Algo me contó del coro y de los pequeños retablos que se cobijaban en las naves laterales y en la cabecera de la iglesia. Antes de abandonar el templo, salmodió una oración en voz baja ante el crucificado que tanto me había ponderado al entrar.
—No creo que haya otro Cristo como éste en toda España —me aseguró antes de darle la espalda y avanzar arrastrando los pies de nuevo hasta la puerta de salida—, ni en todo el mundo.
Ya fuera de la iglesia, reparamos por un instante en el gran escudo del edificio anexo y luego nos internamos en lo que fue el claustro monacal, del que solo quedan en pie dos brazos que conservan su impecable arcada y los restos arrumbados de las celdas y otras dependencias.
Don Marcelino se detuvo de nuevo, otra vez exhausto tras caminar un breve trecho importunado por la maleza.
—Descanse usted un poco aquí, don Marcelino —le propuse con la mayor delicadeza posible—. No hace falta que me acompañe a ver el ábside, que hay que dar mucha vuelta. Además, quiero sacar unas cuantas fotos, si no hay inconveniente.
A don Marcelino la propuesta le pareció perfecta y tuve tiempo para hacer con tranquilidad todas las fotografías que me apeteció, dentro y fuera de la iglesia. Cuando volví, él ya estaba abandonando el claustro en dirección al coche, que había quedado aparcado frente a la fachada del templo.
—Un sitio maldito —dijo el anciano, como hablando para sí.
—¿Maldito? —me sorprendió mucho aquel apelativo— ¿Lo dice usted por su estado de abandono?
—Sí, maldito —insistió don Marcelino—. Manchado para siempre con la sangre inocente de un crimen.

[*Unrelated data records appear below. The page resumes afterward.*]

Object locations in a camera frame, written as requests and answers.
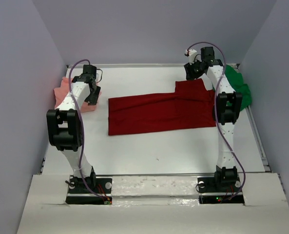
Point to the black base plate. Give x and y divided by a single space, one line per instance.
212 193
100 194

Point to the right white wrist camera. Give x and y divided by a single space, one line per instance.
191 54

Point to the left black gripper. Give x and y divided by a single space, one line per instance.
93 95

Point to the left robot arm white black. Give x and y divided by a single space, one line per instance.
65 125

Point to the dark red t shirt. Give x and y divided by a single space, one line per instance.
188 107

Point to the folded pink t shirt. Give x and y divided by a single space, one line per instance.
61 92

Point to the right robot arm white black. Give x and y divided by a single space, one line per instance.
226 110

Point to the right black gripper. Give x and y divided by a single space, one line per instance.
190 72

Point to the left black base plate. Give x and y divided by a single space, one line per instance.
100 194

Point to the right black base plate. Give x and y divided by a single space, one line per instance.
212 193

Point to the crumpled green t shirt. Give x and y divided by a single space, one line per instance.
236 80

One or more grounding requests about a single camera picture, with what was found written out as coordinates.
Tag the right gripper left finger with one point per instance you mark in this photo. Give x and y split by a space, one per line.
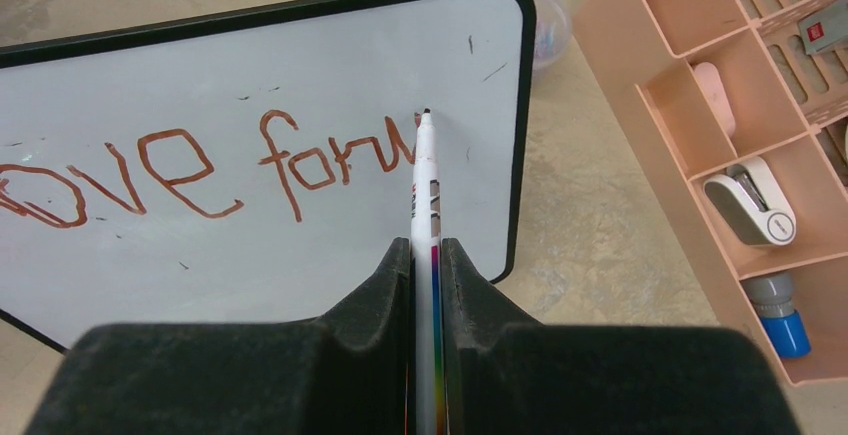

Temiéndome una abigarrada leyenda medieval, a punto estuve de despreciar lo que acabó siendo el punto de inflexión en nuestras investigaciones. Pero en vez de callar y proceder sin más al complejo embarque de don Marcelino en el coche, no pude reprimir, por suerte, un necio comentario de relleno:
—Algún anónimo monje siniestro que envenenaba a sus compañeros de abadía…
—Ni monje ni anónimo, aunque sí siniestro; un malnacido con nombre y apellidos: Eutiquio Ramírez Sandoval, sacerdote de la CNT, que espero que ahora mismo se esté abrasando en lo más profundo del infierno.